● **Goal of the exercise**: Give the lines below again exactly, starting with the line that holds "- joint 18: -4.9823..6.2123" and going on through the line that holds "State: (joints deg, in".

Extracted records
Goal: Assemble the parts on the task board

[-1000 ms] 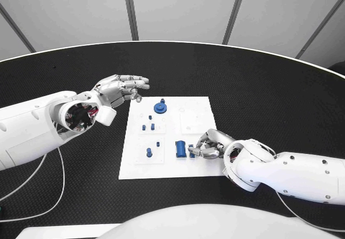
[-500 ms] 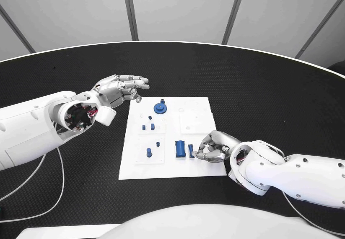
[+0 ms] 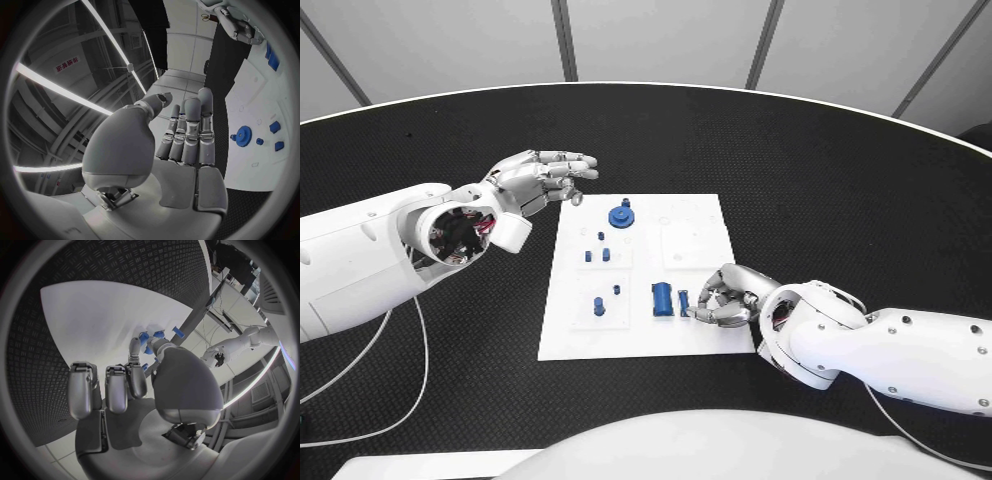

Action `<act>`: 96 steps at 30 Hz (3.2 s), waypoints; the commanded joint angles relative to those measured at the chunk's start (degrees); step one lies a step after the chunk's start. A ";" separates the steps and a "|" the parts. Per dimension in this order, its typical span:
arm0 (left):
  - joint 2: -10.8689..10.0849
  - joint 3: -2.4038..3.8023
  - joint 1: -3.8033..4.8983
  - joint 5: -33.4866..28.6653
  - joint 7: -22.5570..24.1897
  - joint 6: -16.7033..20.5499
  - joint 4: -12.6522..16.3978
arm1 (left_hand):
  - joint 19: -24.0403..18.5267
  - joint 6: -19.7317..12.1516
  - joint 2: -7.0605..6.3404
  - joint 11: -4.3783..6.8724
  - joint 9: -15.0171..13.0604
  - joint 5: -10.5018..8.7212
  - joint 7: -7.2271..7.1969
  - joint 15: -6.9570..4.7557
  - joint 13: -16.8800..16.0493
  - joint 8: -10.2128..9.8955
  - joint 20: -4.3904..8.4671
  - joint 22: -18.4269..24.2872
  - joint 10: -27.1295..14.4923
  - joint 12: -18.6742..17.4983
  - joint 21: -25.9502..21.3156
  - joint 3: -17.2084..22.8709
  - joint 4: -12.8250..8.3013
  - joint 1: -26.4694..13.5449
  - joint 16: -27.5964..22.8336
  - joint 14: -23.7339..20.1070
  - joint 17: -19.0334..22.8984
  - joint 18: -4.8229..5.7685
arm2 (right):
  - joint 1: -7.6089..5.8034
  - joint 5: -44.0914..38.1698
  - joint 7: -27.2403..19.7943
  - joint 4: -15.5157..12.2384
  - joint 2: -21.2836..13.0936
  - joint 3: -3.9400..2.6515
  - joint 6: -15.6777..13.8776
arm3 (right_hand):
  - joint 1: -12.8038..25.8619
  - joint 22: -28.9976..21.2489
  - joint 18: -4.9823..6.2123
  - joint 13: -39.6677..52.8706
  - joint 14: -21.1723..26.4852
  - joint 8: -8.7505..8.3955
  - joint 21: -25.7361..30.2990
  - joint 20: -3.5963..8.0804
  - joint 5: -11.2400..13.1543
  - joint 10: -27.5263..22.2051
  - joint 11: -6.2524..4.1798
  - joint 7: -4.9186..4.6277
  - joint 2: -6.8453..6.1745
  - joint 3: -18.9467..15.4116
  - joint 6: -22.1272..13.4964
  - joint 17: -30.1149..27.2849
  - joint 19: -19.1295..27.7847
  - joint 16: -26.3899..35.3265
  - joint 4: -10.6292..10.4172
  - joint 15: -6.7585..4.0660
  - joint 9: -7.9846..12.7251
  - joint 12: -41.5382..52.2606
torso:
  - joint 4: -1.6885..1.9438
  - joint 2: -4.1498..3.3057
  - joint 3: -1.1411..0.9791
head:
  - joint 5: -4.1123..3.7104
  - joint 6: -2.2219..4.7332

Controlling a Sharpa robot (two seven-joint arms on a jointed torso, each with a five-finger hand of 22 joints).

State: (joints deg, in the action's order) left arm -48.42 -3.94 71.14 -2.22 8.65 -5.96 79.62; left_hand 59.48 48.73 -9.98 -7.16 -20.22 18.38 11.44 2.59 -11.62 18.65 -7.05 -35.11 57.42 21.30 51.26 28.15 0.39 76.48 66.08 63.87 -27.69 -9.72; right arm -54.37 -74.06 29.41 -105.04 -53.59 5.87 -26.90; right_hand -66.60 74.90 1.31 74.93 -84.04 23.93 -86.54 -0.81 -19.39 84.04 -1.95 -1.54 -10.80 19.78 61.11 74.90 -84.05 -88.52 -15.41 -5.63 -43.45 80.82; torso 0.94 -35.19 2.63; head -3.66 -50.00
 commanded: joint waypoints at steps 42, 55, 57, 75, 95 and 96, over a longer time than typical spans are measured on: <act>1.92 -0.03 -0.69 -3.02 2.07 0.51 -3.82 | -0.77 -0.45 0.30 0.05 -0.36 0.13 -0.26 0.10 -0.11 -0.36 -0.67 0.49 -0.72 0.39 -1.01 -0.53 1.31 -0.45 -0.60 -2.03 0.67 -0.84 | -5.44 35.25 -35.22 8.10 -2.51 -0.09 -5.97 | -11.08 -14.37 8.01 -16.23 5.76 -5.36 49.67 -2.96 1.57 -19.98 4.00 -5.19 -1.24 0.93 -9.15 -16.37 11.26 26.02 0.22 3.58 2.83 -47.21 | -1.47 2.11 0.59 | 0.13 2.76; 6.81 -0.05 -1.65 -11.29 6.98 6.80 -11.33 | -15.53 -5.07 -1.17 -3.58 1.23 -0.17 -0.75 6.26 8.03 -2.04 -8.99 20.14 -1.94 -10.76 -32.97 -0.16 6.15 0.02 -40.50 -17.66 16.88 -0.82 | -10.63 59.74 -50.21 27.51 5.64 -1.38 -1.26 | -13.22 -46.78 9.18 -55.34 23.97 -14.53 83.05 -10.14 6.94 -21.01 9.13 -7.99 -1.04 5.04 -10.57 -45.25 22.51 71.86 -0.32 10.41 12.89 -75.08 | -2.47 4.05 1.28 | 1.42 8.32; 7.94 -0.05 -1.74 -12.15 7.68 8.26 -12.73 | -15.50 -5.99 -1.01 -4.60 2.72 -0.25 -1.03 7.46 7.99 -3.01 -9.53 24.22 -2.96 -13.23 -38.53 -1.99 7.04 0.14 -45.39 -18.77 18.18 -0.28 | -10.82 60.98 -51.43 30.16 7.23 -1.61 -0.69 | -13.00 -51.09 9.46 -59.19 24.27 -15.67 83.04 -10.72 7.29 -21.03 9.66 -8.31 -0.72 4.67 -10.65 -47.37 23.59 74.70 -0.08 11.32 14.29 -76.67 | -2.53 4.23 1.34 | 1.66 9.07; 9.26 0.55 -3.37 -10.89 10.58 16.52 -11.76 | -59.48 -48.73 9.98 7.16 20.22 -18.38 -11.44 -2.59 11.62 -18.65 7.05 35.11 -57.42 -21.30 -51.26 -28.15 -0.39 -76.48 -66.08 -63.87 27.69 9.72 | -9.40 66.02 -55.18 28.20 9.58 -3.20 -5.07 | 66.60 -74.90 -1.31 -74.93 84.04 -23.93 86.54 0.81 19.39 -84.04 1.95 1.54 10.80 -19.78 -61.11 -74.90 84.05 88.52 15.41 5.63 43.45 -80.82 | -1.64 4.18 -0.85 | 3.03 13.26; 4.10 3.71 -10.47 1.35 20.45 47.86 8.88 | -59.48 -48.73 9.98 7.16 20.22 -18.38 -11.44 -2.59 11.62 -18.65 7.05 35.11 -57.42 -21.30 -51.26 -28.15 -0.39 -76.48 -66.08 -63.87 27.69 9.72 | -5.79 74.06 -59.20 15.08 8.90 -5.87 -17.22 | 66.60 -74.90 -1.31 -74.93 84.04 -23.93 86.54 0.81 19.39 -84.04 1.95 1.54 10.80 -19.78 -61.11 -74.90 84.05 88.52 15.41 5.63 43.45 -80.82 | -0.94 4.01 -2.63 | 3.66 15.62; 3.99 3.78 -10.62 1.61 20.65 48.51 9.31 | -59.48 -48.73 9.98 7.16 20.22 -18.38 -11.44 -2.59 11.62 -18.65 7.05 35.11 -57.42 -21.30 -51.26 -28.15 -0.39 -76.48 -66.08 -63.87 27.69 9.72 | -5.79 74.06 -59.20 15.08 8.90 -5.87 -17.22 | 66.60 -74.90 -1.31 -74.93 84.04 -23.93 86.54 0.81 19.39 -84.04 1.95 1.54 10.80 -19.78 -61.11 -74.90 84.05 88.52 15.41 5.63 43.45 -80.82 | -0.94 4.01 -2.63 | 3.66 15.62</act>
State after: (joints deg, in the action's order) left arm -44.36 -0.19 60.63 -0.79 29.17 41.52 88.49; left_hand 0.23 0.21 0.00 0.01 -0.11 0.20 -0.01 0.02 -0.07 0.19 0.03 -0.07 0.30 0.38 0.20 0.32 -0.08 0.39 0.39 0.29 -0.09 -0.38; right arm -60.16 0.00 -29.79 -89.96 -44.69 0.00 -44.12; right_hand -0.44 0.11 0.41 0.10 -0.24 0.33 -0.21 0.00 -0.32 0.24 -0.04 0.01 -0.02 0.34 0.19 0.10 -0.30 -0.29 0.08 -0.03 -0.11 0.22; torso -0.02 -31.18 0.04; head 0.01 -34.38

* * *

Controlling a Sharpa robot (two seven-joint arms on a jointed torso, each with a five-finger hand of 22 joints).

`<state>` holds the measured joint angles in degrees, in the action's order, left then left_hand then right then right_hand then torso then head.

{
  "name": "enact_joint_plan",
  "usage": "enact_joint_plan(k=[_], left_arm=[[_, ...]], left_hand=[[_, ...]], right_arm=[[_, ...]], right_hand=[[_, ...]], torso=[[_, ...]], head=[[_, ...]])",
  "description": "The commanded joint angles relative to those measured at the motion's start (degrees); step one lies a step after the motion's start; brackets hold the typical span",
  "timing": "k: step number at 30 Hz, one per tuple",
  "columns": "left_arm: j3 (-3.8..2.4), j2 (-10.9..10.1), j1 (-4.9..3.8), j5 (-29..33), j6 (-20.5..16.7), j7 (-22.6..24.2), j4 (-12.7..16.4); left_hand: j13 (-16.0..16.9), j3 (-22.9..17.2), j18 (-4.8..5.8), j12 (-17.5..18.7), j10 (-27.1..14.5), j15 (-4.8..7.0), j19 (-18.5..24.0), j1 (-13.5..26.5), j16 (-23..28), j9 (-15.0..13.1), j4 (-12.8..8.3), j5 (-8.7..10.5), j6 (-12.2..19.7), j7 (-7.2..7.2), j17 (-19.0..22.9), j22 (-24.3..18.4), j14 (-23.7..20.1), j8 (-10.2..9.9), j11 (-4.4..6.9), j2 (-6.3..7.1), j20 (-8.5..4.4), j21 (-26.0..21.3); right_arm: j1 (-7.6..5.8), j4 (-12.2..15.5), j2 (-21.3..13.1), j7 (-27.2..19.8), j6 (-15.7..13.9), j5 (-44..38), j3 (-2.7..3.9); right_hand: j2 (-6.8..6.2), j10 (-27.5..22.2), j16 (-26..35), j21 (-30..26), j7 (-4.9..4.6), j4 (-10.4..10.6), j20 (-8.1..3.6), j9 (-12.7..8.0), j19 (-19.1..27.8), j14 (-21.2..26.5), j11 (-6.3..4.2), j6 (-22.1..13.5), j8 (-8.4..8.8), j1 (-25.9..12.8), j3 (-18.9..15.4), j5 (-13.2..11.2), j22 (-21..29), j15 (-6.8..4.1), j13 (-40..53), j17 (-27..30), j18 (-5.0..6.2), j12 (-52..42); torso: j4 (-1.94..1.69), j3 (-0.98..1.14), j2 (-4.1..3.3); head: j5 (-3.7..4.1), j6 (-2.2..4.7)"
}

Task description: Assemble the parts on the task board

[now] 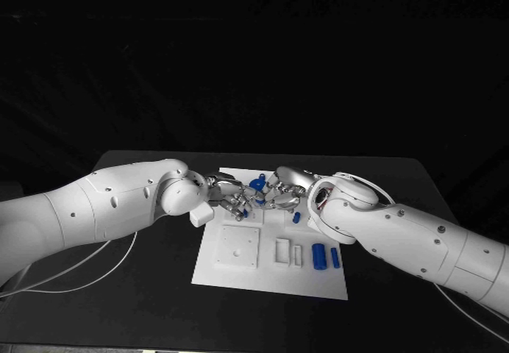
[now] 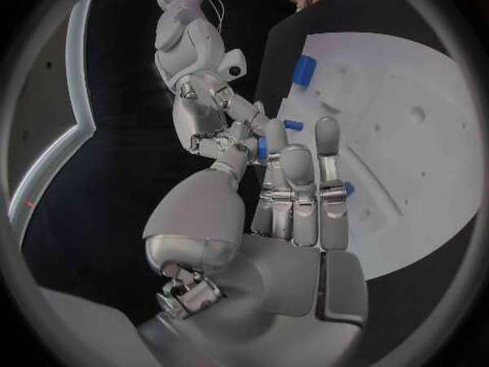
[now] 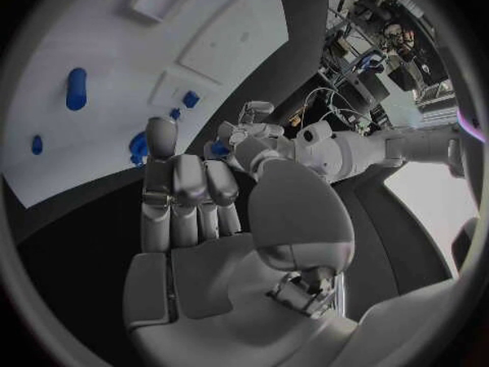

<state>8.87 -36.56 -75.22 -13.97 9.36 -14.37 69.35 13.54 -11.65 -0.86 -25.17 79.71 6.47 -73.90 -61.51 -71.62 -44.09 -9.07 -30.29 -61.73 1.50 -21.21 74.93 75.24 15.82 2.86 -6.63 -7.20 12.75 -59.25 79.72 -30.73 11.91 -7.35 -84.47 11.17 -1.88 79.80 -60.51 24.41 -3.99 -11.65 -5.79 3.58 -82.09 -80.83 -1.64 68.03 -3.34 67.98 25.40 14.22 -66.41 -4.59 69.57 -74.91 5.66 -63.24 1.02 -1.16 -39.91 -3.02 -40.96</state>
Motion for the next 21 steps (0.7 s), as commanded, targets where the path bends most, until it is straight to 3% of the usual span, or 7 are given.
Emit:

● **Exercise output**:
  - joint 18: -4.9823..6.2123
  - joint 13: -39.6677..52.8706
  - joint 14: -21.1723..26.4852
  - joint 8: -8.7505..8.3955
  - joint 21: -25.7361..30.2990
  - joint 20: -3.5963..8.0804
  - joint 5: -11.2400..13.1543
  - joint 10: -27.5263..22.2051
  - joint 11: -6.2524..4.1798
  - joint 7: -4.9186..4.6277
  - joint 2: -6.8453..6.1745
  - joint 3: -18.9467..15.4116
  - joint 6: -22.1272..13.4964
  - joint 17: -30.1149..27.2849
  - joint 19: -19.1295..27.7847
  - joint 16: -26.3899..35.3265
  - joint 4: -10.6292..10.4172
  - joint 15: -6.7585..4.0660
  - joint 9: -7.9846..12.7251
  - joint 12: -41.5382..52.2606
torso:
  - joint 4: -1.6885..1.9438
  - joint 2: -4.1498..3.3057
  - joint 3: -1.1411..0.9791
head:
  - joint 5: -4.1123..3.7104
  - joint 6: -2.2219..4.7332

Controlling a Sharpa robot (two seven-joint arms on a jointed torso, each with a five-finger hand of 22 joints).

State: (joints deg, in the action's order) left arm -48.42 -3.94 71.14 -2.22 8.65 -5.96 79.62; left_hand 59.48 48.73 -9.98 -7.16 -20.22 18.38 11.44 2.59 -11.62 18.65 -7.05 -35.11 57.42 21.30 51.26 28.15 0.39 76.48 66.08 63.87 -27.69 -9.72; right arm -54.37 -74.06 29.41 -105.04 -53.59 5.87 -26.90; right_hand -66.60 74.90 1.31 74.93 -84.04 23.93 -86.54 -0.81 -19.39 84.04 -1.95 -1.54 -10.80 19.78 61.11 74.90 -84.05 -88.52 -15.41 -5.63 -43.45 80.82; torso 0.94 -35.19 2.63; head -3.66 -50.00

Nothing else is needed to complete the exercise.